*Problem to work on*: Return every line of the data that contains the string "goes".

########################################

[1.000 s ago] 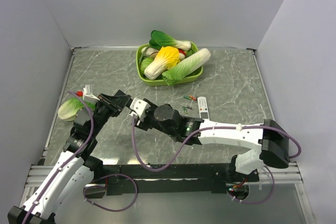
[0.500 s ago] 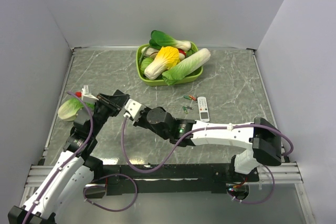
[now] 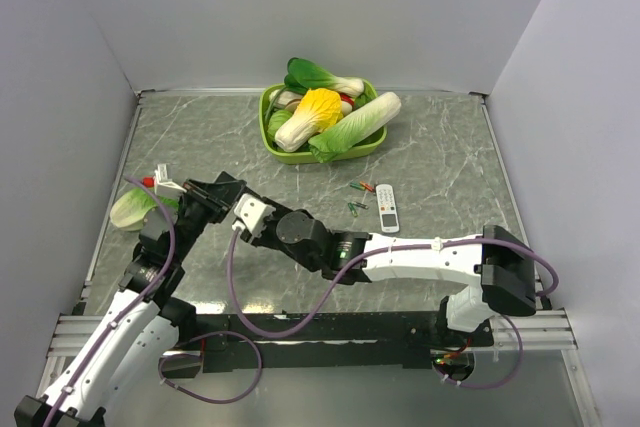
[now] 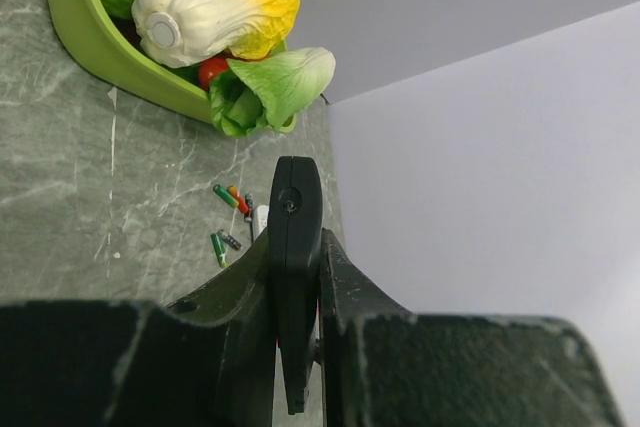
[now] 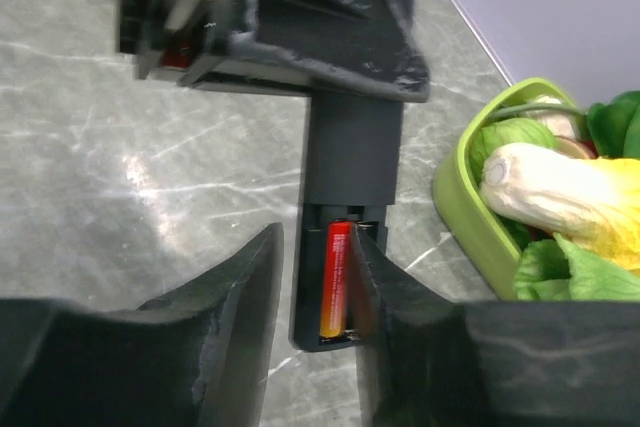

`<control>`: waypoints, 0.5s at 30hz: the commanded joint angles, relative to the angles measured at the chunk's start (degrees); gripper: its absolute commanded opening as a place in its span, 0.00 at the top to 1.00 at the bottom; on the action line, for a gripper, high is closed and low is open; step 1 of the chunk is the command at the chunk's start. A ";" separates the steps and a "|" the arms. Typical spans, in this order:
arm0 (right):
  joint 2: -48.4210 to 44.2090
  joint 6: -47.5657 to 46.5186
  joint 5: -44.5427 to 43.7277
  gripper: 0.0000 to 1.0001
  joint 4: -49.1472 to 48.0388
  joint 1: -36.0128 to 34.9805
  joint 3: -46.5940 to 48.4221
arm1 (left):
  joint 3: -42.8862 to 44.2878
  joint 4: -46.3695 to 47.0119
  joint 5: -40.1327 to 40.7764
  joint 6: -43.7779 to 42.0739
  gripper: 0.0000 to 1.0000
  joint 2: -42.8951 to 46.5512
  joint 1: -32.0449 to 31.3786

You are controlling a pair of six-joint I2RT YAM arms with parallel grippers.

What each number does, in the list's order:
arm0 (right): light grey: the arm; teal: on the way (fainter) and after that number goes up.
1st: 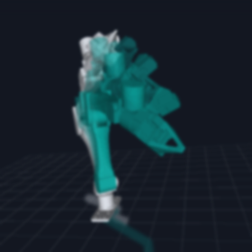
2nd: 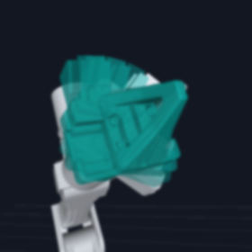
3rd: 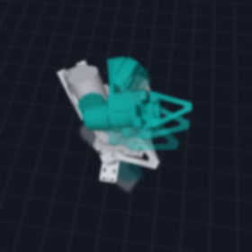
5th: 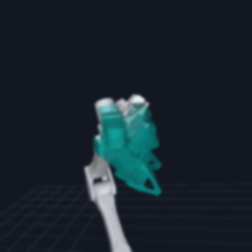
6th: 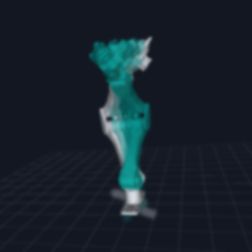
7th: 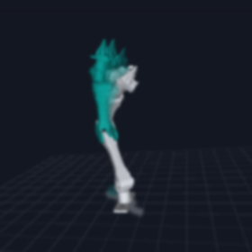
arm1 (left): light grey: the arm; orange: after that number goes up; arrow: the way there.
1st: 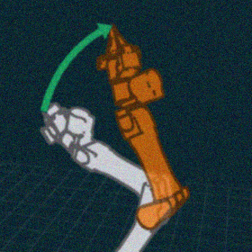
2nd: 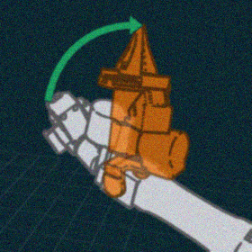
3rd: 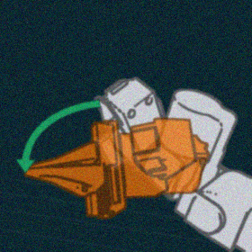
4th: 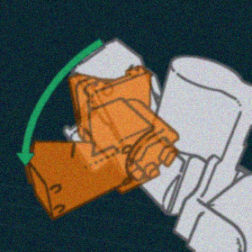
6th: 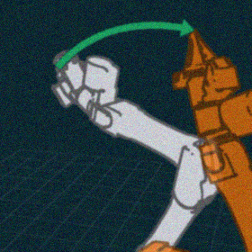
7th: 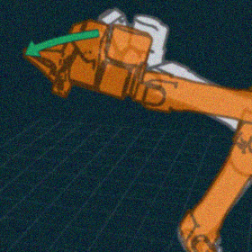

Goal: Load the batteries into the remote control
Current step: Load the battery into the remote control.

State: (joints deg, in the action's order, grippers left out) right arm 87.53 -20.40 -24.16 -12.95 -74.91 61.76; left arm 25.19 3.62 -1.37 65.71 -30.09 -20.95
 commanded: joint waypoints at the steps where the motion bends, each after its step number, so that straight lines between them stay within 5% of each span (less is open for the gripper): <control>1: -1.39 1.50 3.68 0.43 4.41 -1.29 3.19 | 1.27 2.63 -0.22 0.91 0.98 0.91 -0.32; 8: -8.41 4.05 5.79 0.19 19.50 -0.59 7.31 | 0.04 3.32 -1.44 -2.86 0.99 -0.41 -0.32; 15: -17.47 10.37 13.51 0.17 31.57 10.19 4.26 | -0.05 3.85 -5.65 -8.75 0.99 -1.12 -0.32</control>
State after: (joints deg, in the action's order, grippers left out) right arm 76.71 -15.00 -15.81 9.47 -72.27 65.73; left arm 25.17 3.95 -3.46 61.47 -31.31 -21.10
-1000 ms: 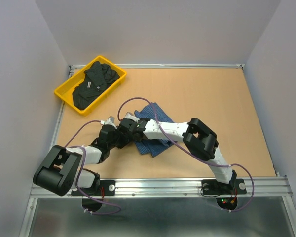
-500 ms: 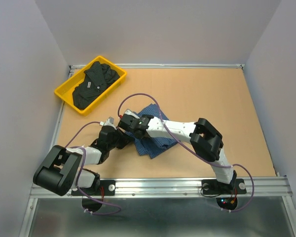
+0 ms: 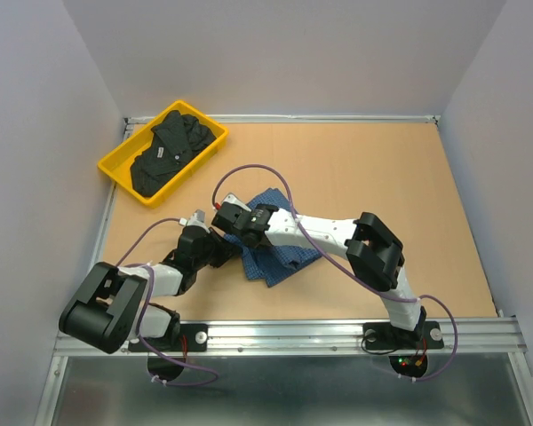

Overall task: Fold and stack the long sleeve shirts
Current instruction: Fold the shirt

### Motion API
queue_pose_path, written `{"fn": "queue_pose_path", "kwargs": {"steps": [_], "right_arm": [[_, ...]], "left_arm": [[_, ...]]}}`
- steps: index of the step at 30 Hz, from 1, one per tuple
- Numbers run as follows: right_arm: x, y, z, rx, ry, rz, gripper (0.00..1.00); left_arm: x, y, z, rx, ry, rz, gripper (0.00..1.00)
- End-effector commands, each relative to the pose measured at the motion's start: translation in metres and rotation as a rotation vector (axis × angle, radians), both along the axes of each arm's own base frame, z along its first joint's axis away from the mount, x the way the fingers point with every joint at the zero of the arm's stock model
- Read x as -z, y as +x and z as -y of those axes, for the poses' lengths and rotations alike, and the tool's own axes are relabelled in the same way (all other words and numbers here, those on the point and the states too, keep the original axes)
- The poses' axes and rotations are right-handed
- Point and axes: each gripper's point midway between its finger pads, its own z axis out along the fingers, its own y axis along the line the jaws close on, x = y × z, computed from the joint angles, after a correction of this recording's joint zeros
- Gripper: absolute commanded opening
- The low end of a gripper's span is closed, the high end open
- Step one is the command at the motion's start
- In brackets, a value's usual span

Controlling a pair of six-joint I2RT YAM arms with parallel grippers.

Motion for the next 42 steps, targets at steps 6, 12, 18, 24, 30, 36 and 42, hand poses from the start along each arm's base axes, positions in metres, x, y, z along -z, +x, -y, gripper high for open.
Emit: {"fn": "queue_pose_path", "kwargs": {"steps": [6,12,18,24,30,36,42], "right_arm": [[-0.04,-0.007,-0.044,0.021,0.24,-0.02,0.44],[-0.061,-0.02,-0.066,-0.011,0.397,-0.078,0.57],[-0.088,-0.021,-0.056,0.012,0.495,-0.035,0.57],[-0.112,-0.018,-0.023,0.061,0.589,0.008,0.56],[-0.125,-0.007,0.012,0.125,0.824,-0.012,0.57],[-0.097,-0.016,0.027,0.132,0.92,-0.05,0.51],[-0.074,-0.025,0.033,0.154,0.982,-0.084,0.47]], "left_arm": [[-0.007,-0.001,0.001,-0.001,-0.021,0.033,0.0],[-0.005,-0.003,-0.001,-0.012,-0.018,0.027,0.0],[-0.006,-0.008,-0.009,-0.049,-0.013,0.02,0.02],[-0.022,-0.008,-0.016,-0.077,0.003,0.045,0.18],[-0.057,-0.005,-0.031,-0.126,0.057,0.122,0.5],[-0.124,0.018,-0.029,-0.136,0.047,0.272,0.61],[-0.159,0.067,-0.002,-0.075,0.082,0.308,0.61]]}}
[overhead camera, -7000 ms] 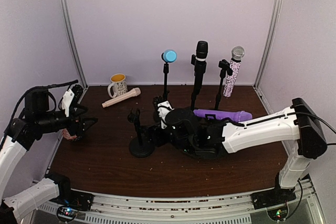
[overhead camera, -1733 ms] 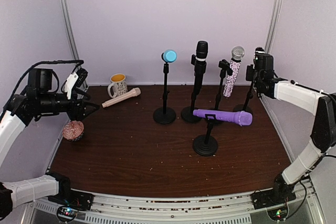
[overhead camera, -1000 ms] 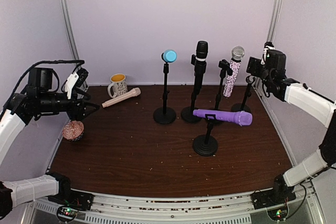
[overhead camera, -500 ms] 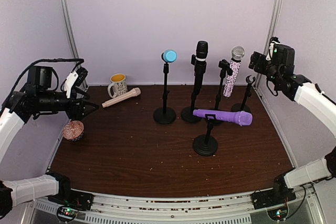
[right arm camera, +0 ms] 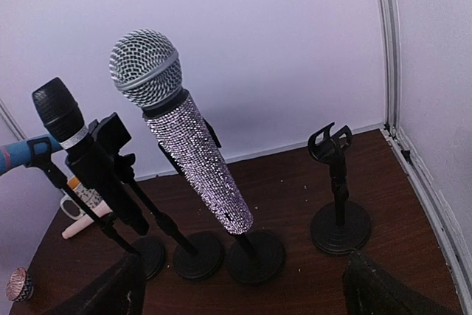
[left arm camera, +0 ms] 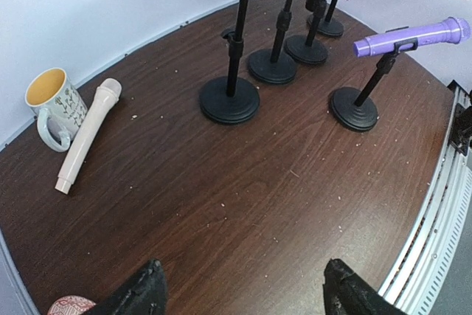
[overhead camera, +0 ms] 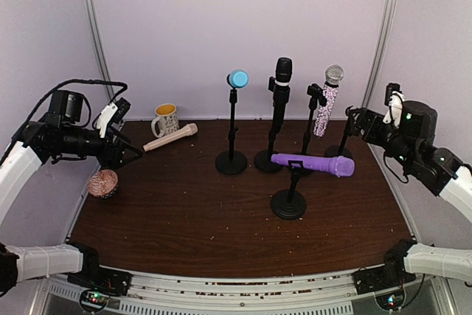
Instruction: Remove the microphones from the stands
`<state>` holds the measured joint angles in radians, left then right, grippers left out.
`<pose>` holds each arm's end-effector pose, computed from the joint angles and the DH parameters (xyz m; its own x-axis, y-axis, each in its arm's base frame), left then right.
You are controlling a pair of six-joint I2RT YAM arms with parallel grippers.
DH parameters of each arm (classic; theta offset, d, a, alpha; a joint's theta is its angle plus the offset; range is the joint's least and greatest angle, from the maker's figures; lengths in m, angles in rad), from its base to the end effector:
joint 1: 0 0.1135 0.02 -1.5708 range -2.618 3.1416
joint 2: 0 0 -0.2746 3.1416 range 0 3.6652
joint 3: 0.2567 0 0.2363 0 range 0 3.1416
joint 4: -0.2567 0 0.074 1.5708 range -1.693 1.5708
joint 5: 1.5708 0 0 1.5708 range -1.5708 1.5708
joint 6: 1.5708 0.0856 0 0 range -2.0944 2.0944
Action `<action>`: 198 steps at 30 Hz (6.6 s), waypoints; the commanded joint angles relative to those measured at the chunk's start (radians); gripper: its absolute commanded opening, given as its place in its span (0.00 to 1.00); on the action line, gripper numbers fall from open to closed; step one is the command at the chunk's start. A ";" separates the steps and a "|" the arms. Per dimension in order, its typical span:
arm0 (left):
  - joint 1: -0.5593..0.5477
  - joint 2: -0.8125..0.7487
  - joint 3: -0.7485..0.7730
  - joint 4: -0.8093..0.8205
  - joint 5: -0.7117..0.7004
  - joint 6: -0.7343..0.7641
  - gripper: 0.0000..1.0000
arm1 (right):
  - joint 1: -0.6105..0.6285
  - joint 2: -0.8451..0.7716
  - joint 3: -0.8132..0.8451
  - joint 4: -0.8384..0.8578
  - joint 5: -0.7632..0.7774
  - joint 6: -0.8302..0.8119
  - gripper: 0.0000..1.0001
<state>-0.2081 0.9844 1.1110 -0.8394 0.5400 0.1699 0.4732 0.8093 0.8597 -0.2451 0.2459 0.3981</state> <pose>0.1853 -0.0841 0.3342 -0.5363 0.2615 -0.8025 0.6579 0.7251 -0.2035 0.1963 0.0771 0.3533 -0.2477 0.2956 -0.9226 -0.1447 0.9303 0.3369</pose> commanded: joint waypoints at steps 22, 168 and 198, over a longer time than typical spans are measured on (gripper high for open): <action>0.009 -0.085 -0.055 -0.041 0.029 0.067 0.81 | 0.255 -0.059 -0.080 -0.203 -0.265 -0.015 0.98; -0.395 0.042 -0.469 0.854 -0.104 -0.159 0.77 | 0.941 0.516 0.164 0.241 0.260 -0.109 1.00; -0.631 0.542 -0.321 1.257 -0.279 -0.266 0.58 | 0.906 0.440 0.035 0.316 0.307 -0.100 0.91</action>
<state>-0.8268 1.5059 0.7544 0.3386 0.2779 -0.0727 1.3914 1.2495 0.9089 0.0345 0.5392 0.2947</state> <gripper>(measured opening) 0.607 0.923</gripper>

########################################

*Your response*:
arm0 (right): light grey: the arm; teal: on the way (fainter) and after that number goes up.
arm1 (left): light grey: the arm; orange: after that number goes up; arrow: the way there.

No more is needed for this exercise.